In 1984, Vanessa Williams was forced to relinquish her Miss America duties because of nude photos taken two years earlier. As late as 2007, when High School Musical star Vanessa Hudgens’ nude photos were stolen and publicized, she was ‘lucky’ to keep her job with Disney, who publicly chided her by saying that they “hoped she learned a valuable lesson.” Now, seven years later, the public wonders if this new round of celebrities have “learned their lesson” and will stop placing nude photos on iCloud, but that misses the point. These women are not committing crimes. They are doing what those out of the public eye do all the time, but because of their celebrity, they are sometimes held to higher moral standards. This isn’t the right kind of extra scrutiny.
They are, after all, human, and deserve the one right that obscurity allows: privacy. These unpolished and intimate selfies are, to the intended recipient, an expression of love and vulnerability—a tease—but ultimately a statement not intended for public consumption. Like bullies, leakers prey on those vulnerabilities for their own pleasure, popularity, and self-satisfaction.
Merely threatening a nude photo leak can take over the internet, as was the case with the rumoured Emma Watson leak, just days after she addressed the U.N. on gender equality, later revealed to be some kind of viral marketing scheme.
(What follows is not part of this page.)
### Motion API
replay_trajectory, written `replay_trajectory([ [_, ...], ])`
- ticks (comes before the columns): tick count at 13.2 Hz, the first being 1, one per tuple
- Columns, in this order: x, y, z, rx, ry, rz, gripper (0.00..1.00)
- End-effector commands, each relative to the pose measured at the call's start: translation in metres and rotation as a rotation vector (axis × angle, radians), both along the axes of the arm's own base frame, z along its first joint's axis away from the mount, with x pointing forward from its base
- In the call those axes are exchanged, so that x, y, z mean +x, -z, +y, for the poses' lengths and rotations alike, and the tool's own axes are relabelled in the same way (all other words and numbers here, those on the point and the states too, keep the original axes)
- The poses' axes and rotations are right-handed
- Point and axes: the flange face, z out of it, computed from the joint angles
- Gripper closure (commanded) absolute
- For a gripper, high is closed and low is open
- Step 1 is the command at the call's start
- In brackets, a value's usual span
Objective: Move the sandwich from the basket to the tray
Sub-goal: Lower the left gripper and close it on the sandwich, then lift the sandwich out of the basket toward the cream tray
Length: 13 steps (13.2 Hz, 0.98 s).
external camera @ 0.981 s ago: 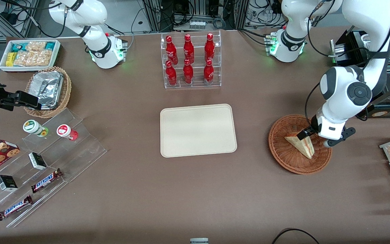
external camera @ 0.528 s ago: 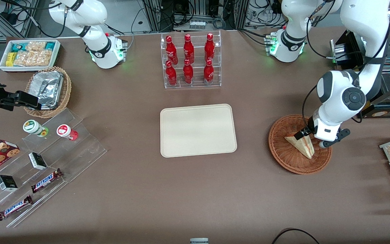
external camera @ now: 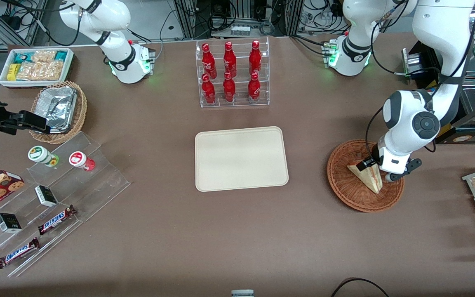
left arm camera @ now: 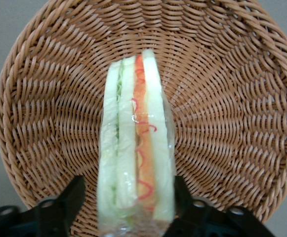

Whoever started the campaign knew the power that nude photos carry and tried to exploit it, when a simple naked body shouldn’t be exploited at all, least of all by a stranger.
And besides, who cares if these women are naked? We all have a body, and our bodies are inherently sexual. To deny that sexuality to female media figures is a gross denial of what being a strong, independent woman, or person in general, is—someone who owns all aspects of themselves with dignity. To use that power against a person should never be tolerated.